私が柳澤桂子さんのことを知ったのは6年程前、生命倫理に関するNHKのテレビ番組だった。当時彼女は原因不明の病で寝たきりで中心静脈栄養で命をつなぎながら原稿を書き、生命科学者としてのメッセージを発していた。当時は「ああ、そういう人もいるんだな」という位の印象しかなかったが、30年近く病と向き合いながら科学に対する畏敬の念を失わない姿勢に衝撃を受け、それ以来機会があると彼女の記事が載っている新聞や雑誌、著作などを読むようにしている。
幸い彼女は理解ある医師と出会い、処方された薬が功を奏して寝たきりの状態から脱することができたそうである。それまでの経過は彼女の著作に詳しく記されているが、症状がひどいのに原因がよく分からなかったため、医師達から「ヒステリーだ」「心身症だ」「わがままだ」と言われ、時には心無い対応をされたことが多かったそうだ。そして原因が分からないまま症状が悪化して仕事を続けることが困難になり、結局辞めざるを得なかったという。現在同じような立場にいる者として彼女が感じた気持ちは共感を覚える。現在の西洋医学では診断名がつかないものに対してはあまりにも無力で、検査では分からない症状を訴える患者に対する医師の態度は時として「私の苦しみを認めてもらえない」という気持ちを生むことになり、結果として医療不信につながっていると感じている。

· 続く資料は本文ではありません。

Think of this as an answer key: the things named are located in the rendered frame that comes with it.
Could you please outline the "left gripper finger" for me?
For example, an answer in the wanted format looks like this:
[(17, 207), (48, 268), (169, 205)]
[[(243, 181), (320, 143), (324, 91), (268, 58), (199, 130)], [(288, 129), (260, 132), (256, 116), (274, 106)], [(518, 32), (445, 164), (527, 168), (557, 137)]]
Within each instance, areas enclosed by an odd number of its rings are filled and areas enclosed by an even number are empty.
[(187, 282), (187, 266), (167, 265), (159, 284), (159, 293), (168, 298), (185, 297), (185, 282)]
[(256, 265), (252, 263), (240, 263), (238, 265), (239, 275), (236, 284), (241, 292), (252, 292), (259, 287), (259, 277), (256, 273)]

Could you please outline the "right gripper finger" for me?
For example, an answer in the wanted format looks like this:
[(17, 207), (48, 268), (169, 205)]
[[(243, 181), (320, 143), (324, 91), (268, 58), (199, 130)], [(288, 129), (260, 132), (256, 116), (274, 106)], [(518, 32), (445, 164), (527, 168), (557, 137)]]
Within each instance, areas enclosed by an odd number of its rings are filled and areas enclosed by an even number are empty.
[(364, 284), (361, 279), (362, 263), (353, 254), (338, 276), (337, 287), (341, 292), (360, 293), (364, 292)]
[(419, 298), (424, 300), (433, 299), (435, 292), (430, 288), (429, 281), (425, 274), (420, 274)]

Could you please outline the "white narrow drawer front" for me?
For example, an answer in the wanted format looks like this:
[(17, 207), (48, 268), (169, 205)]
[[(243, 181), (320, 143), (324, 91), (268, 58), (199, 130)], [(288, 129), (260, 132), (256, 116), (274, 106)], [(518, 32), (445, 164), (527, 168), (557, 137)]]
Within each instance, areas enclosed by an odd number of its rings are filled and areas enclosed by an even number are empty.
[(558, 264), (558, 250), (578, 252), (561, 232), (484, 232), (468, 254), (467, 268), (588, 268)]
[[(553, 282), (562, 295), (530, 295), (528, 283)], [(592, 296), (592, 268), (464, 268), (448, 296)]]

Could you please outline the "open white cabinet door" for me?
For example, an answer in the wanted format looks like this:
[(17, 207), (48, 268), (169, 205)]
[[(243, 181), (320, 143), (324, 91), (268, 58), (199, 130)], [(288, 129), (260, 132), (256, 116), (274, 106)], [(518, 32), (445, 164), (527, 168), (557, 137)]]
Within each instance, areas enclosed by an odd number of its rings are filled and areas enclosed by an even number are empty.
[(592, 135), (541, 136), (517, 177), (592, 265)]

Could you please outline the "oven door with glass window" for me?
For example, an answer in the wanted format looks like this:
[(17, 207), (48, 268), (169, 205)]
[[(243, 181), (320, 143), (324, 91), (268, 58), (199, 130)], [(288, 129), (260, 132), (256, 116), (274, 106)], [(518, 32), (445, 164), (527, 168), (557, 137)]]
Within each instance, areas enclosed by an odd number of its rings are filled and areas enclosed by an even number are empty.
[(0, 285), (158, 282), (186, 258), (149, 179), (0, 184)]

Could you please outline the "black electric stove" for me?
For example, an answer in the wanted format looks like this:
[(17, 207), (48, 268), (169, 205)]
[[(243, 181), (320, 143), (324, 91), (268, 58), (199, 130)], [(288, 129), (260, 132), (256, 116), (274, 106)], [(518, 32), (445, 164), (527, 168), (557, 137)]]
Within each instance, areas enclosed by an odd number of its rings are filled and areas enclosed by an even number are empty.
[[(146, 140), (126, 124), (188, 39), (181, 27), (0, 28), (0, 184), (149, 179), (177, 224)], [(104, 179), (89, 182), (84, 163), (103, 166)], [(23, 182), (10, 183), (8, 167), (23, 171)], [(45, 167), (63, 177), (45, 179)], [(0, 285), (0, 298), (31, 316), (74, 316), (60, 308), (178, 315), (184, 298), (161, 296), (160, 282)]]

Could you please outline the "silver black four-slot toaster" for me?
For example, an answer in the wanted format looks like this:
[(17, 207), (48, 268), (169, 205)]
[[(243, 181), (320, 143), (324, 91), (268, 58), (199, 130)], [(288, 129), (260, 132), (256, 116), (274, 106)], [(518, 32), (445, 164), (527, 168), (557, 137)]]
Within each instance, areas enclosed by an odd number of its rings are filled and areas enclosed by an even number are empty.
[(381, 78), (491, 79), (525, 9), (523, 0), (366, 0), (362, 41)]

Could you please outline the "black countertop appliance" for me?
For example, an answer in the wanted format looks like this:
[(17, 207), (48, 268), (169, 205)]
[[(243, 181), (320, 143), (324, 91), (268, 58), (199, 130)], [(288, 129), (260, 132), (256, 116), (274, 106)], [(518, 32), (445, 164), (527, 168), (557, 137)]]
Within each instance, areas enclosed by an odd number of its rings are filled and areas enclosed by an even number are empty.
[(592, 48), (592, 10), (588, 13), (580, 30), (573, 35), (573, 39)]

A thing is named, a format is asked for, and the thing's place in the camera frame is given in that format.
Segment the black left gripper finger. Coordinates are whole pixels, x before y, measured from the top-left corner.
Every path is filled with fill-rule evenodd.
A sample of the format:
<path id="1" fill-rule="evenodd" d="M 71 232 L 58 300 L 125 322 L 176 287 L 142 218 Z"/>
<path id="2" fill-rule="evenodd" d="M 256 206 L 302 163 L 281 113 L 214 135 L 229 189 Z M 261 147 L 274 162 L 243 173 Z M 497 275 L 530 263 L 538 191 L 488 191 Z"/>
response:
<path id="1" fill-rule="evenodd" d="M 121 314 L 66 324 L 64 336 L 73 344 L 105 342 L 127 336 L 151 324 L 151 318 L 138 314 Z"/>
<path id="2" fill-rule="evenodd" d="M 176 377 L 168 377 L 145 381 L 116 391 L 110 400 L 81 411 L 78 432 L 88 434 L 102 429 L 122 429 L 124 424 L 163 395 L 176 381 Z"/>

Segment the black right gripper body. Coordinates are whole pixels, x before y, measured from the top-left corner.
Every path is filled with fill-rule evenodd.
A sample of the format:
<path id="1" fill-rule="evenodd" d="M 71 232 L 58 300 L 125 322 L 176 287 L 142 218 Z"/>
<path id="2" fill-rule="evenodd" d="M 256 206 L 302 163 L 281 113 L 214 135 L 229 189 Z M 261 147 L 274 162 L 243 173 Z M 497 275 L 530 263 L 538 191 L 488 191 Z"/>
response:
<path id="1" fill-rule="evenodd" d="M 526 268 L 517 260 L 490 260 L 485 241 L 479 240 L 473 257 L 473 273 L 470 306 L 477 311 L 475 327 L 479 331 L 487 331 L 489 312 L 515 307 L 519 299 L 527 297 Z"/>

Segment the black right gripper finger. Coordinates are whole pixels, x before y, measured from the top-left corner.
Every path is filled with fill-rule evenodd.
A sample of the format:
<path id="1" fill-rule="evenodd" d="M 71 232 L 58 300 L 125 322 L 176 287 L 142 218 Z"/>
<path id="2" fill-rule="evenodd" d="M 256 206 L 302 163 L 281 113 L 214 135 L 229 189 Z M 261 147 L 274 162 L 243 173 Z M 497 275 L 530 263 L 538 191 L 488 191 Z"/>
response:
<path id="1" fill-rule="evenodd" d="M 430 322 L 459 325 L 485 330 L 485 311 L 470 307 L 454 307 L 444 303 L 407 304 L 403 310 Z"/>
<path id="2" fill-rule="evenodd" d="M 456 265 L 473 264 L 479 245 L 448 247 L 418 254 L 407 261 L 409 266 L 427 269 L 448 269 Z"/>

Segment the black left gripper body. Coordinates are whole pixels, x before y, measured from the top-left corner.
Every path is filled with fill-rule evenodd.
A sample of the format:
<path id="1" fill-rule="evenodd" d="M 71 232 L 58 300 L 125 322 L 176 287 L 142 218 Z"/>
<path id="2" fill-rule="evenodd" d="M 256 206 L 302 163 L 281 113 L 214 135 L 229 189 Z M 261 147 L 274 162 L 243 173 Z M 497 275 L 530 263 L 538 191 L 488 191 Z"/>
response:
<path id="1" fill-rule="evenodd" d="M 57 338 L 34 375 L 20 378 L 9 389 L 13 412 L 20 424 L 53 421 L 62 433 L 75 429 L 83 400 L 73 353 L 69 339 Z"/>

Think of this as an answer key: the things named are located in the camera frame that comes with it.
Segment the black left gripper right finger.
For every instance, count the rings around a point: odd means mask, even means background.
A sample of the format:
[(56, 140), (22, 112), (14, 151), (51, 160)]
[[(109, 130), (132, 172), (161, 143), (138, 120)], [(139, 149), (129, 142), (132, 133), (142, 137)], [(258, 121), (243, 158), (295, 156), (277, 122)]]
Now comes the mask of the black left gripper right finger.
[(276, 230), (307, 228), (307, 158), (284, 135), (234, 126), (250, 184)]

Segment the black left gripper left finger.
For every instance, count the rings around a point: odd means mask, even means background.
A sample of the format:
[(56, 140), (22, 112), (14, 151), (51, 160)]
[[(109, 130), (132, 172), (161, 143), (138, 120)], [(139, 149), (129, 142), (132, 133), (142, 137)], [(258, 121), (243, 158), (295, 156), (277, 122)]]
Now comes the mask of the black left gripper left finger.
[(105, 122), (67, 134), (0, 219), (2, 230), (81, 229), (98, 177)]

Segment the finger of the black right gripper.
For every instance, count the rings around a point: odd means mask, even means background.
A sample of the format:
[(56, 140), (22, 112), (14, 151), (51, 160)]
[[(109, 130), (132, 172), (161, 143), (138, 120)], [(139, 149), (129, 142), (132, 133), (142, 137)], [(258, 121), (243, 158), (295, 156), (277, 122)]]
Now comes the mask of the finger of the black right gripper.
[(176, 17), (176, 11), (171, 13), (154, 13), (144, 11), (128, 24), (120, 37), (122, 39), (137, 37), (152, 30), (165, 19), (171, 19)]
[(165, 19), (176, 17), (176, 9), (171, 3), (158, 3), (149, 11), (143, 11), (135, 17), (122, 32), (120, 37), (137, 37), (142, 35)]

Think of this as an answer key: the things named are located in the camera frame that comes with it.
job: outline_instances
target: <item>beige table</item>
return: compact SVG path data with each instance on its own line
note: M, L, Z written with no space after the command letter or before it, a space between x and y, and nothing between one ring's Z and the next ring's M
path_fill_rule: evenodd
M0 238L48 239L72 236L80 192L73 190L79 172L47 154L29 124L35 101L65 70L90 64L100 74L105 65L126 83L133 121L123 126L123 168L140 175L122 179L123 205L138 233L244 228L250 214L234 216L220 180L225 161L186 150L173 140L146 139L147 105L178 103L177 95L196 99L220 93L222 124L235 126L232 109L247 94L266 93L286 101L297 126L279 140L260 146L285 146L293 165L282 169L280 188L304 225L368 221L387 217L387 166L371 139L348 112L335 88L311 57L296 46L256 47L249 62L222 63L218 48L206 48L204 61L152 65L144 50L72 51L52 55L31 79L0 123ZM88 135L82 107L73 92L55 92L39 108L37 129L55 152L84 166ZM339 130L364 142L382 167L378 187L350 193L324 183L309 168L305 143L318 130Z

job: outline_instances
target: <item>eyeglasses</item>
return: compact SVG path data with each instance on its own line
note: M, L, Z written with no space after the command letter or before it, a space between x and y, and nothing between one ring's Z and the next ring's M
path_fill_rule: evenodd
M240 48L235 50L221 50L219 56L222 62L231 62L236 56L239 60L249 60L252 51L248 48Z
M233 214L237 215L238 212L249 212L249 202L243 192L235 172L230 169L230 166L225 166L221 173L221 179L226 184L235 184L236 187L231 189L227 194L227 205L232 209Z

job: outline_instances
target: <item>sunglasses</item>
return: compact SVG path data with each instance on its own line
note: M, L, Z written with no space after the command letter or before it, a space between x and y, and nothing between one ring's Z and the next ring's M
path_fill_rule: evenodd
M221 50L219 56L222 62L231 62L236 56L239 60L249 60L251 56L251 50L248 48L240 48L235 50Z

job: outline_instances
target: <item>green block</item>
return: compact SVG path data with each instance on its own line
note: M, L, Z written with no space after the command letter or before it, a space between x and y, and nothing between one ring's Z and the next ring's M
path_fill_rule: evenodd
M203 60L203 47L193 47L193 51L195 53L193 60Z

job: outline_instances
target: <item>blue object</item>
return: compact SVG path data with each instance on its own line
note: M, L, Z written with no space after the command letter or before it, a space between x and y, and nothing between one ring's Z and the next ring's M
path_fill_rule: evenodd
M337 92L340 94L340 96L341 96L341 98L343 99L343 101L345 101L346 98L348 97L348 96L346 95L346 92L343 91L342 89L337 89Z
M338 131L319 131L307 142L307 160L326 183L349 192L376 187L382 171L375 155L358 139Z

現在私も体調を崩しており自宅療養をしているが、いくつかの要因が絡んでいるため所見のわりには症状が重く、様々な可能性を探りながら検査・治療を進めている状態である。幸運なことに漢方にも詳しい現在の主治医を見つけることができ、じっくり話を聞いてもらった上で症状に応じた薬を処方してもらっている。恐らくこの主治医に出会わなかったら私ももっと孤独感に悩むことになっただろう。現に精密検査のために訪れた他の病院では地域の基幹病院だったにもかかわらず、症状をいくら訴えても「血液検査では異常がないんだから気のせいでしょう」という冷たい対応をされ、一層心細い気持ちになったことがある。この時も主治医に相談したらすぐに内視鏡検査ができる病院を紹介してもらい、その結果思いがけない病気が発見されて治療を開始することができた。血液検査だけでは発見されなかったいい例である。
柳澤さんは生命科学者として障害に対しても一言を持っている。2月8日(火)の朝日新聞に書かれてた彼女の文章「宇宙の底で」から一部抜粋する。
遺伝子に突然異変はつきものである。一見正常な私達も十個前後の重い病気の遺伝子を持っているという。それがたまたま正常な遺伝子にマスクされているので、発現しないだけである。 私たちは、ヒトの染色体の大きな集団から、46本の染色体をあたえられて生まれてくる。けれども、人類という集団のなかには、かならずある頻度で、障害や病気を持った子供が生まれてくる。ヒトの遺伝子集団のなかに入っている病気の遺伝子を誰が受け取るかわからない。それを受け取ったのがたまたま自分でなかったことに感謝して、病気の遺伝子を受け取った人にはできるだけのことをするのが、健常者の義務であろう。そして、どのような病気の子供も安心して産める社会をつくらなければならない。
受精卵診断などによって、異常児を排除することは、優生思想につながりかねない。病人や障害者を排除する思想である。障害者を排除する社会は、人々が自己中心的で住みにくい社会であろう。弱いものをもっと守っていく社会であってほしい。
彼女はきっと病気にならなかったら日本でも有数の研究者になれただろう。しかし病気になったことでより広い領域での仕事をすることになり、私たちに勇気と希望を与えている。自分の病名を知るまでに30年という年月がかかったが、多くの困難に負けずに真実を知ろうとした気持ちには頭が下がる。また科学者という冷静な視点と女性らしい細やかな配慮が見える文章からも彼女の生命に対する愛情の深さが伺われる。彼女の文章を読むと「知ることの大切さ」「知らないことの恐ろしさ」を感じる。
発達障害もまだまだ未知の分野が多い領域である。これからも様々な研究や治療法が出てくるだろうが、「誰のための医療なのか」「その治療は必要なのか」「科学的に考えて適切なのか」「倫理的に考えてどうなのか」といった視点を常に持って仕事をしていけたらと考えている。